= ASSIGNMENT =
From the records below, work out how many lines contain "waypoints". Reply with that number alone.

= PROVIDED DATA =
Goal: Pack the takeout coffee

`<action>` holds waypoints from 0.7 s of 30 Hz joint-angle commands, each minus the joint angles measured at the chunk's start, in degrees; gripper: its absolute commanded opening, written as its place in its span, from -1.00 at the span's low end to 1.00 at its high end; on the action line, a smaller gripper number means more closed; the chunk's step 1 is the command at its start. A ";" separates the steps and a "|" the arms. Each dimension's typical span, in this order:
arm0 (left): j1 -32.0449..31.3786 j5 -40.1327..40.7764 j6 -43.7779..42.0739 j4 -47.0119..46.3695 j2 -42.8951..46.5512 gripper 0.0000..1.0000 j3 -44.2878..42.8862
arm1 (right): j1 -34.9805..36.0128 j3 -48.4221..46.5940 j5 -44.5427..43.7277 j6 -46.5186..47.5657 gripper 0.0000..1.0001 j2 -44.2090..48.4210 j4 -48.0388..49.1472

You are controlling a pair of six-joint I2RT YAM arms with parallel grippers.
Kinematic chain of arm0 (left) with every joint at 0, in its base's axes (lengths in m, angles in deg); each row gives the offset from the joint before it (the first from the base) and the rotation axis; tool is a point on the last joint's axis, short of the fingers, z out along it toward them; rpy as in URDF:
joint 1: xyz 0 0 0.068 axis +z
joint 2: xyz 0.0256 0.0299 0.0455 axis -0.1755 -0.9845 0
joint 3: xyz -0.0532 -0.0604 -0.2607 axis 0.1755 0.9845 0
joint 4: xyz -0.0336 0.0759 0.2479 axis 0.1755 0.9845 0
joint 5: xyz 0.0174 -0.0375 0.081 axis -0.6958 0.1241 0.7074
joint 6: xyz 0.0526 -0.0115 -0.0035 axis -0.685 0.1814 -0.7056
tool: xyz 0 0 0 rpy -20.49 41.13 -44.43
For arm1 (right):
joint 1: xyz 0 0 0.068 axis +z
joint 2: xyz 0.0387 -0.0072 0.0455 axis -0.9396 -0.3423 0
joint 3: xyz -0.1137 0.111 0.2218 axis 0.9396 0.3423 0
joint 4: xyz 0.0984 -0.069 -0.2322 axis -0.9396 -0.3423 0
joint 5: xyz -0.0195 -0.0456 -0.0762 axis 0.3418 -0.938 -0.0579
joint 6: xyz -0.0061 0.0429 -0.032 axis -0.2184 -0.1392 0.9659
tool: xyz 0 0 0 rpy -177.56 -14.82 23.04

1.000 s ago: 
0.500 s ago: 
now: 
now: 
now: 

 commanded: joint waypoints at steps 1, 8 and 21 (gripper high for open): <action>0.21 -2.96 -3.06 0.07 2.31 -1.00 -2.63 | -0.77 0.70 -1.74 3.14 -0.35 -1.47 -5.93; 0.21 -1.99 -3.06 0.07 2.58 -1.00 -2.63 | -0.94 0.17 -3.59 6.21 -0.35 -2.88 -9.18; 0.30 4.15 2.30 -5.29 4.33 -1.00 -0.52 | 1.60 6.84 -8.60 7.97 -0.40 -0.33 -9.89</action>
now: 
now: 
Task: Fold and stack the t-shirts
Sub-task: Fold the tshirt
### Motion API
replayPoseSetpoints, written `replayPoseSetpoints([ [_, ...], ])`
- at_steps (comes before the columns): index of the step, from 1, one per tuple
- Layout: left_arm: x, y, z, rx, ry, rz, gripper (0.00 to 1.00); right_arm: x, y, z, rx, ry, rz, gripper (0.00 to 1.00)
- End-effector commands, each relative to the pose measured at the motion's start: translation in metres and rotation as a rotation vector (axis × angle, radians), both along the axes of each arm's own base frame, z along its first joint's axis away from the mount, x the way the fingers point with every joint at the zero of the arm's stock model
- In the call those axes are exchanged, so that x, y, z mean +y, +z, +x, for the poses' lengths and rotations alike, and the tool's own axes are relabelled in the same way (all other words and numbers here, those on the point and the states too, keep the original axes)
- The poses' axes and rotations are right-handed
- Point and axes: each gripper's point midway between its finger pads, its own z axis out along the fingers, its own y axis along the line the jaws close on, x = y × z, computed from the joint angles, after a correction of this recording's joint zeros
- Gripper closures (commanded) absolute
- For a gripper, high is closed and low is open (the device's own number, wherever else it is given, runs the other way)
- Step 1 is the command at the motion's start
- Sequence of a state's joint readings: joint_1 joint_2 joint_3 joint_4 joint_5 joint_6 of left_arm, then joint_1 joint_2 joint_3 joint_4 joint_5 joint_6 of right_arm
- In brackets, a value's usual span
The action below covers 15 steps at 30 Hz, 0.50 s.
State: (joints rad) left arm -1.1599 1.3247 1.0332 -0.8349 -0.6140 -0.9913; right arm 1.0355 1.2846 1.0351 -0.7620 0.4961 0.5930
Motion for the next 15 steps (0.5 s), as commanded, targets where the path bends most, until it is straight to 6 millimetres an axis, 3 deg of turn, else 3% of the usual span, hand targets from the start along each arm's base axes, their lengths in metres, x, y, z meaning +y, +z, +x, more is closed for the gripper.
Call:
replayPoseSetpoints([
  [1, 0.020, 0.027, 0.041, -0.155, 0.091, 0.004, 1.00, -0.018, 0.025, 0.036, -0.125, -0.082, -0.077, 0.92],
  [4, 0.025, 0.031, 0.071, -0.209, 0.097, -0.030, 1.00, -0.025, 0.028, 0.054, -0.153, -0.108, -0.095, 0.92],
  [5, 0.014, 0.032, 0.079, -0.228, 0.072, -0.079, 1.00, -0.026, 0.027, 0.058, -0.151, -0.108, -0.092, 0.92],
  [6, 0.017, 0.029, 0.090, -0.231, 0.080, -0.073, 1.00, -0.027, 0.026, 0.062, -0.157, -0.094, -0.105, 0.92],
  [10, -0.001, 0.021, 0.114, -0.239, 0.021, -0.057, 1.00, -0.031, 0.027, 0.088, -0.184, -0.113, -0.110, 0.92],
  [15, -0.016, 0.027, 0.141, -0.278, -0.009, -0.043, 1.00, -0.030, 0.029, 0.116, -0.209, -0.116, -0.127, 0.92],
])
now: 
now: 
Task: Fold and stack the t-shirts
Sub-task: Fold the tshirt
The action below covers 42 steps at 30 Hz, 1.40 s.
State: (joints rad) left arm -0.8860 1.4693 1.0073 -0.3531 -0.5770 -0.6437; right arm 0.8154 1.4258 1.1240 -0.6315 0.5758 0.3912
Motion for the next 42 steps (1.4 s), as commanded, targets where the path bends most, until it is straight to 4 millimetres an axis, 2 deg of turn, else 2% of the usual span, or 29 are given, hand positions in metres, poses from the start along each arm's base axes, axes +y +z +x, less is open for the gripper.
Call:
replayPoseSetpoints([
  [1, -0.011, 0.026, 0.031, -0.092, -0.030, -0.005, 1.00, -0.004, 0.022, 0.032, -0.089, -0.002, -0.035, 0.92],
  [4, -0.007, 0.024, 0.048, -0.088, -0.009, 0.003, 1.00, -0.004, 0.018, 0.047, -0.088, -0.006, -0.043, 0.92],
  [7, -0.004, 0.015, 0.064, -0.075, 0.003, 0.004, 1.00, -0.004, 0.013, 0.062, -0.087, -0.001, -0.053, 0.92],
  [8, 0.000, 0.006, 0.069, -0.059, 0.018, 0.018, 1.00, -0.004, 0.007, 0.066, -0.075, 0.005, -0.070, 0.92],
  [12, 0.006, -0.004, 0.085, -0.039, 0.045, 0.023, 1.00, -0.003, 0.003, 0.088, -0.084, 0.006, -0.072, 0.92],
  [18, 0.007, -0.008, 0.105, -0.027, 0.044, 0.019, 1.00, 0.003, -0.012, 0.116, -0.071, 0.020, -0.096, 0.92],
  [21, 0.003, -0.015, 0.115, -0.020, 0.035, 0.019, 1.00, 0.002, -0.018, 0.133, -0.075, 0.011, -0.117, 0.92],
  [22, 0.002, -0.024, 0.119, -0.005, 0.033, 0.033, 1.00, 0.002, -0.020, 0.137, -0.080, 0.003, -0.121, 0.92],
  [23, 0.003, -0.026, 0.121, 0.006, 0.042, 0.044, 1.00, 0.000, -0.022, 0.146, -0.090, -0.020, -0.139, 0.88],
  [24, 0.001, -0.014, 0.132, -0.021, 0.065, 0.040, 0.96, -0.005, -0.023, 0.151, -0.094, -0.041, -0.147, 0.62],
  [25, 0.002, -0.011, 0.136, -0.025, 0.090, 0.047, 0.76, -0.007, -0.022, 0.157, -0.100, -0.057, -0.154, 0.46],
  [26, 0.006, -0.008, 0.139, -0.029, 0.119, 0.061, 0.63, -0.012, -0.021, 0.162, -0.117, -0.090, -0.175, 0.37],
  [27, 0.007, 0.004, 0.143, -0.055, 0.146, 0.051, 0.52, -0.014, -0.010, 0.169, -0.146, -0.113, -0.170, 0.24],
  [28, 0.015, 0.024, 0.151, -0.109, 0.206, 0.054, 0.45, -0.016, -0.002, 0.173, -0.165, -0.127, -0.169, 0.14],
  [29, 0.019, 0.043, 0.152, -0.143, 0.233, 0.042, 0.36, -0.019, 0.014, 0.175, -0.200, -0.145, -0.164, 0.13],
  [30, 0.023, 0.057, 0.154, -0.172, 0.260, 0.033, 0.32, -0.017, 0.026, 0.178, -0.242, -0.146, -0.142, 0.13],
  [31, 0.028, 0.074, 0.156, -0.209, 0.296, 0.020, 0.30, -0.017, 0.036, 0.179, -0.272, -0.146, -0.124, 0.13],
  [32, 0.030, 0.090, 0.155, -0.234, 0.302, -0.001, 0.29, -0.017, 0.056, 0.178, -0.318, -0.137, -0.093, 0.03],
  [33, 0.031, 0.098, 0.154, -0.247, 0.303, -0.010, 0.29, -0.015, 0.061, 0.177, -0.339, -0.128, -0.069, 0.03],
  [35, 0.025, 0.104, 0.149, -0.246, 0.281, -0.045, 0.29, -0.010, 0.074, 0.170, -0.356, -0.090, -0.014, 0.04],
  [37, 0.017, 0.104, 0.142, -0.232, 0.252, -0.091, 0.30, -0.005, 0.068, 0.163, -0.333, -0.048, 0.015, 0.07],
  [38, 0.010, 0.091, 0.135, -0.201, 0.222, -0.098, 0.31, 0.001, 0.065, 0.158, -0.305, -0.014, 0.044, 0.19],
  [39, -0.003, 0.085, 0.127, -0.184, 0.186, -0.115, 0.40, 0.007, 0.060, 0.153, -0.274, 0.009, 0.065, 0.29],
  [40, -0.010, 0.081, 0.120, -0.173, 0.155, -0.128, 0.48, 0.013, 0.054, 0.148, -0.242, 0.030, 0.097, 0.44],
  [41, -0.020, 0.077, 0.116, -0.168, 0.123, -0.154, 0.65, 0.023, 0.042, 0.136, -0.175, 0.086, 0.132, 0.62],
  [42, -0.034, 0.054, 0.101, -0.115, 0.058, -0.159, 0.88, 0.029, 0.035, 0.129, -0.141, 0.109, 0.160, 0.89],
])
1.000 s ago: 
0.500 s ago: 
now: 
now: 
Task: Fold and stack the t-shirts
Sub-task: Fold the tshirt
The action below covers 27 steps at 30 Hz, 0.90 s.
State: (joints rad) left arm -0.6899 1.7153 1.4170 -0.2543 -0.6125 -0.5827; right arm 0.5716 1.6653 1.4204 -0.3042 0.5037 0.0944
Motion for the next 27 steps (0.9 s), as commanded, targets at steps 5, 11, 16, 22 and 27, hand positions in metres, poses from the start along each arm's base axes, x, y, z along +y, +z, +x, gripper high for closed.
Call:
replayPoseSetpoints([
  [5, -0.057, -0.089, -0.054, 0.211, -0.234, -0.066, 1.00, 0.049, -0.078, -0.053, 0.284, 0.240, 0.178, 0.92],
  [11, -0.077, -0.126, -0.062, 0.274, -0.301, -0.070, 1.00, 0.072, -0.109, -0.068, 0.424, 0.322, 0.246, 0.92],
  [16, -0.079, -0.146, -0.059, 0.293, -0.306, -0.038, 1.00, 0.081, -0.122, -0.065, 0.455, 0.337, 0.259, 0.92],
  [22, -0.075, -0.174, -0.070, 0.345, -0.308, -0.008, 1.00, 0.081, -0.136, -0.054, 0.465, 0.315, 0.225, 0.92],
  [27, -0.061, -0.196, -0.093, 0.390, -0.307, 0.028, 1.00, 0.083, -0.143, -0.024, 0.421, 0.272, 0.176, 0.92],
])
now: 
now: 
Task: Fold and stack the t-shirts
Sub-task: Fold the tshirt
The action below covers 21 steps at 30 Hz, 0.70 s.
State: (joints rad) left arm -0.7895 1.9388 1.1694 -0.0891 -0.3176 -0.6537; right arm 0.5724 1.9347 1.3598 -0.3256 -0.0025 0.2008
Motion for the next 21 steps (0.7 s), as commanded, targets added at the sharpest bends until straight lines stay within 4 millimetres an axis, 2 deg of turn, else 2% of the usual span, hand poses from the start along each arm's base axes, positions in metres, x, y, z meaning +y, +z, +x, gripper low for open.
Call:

= TASK RESULT =
2